# Task requirements
Of all the lines in the material, tally those containing the string "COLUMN", and report nothing but the total.

# Information shown
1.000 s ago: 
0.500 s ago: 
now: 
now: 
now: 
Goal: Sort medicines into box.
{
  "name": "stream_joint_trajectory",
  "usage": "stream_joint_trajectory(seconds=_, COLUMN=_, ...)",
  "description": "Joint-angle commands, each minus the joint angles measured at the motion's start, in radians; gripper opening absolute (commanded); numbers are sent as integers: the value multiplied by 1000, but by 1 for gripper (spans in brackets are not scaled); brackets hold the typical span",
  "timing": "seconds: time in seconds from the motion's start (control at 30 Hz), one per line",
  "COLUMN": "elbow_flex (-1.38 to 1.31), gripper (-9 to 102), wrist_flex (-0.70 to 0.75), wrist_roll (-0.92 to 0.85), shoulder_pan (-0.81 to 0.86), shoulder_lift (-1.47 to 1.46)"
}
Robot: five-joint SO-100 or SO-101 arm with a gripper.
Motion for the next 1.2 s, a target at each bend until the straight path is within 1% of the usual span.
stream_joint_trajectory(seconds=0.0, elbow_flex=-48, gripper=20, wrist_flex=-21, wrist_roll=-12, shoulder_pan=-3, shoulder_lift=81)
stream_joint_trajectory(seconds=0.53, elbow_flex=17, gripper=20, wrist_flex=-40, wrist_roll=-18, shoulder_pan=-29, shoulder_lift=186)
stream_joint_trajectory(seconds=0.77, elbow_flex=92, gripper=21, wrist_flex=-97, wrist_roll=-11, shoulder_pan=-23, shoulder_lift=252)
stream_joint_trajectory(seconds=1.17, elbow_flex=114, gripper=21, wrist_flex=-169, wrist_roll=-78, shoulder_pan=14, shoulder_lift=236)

# Solution below
2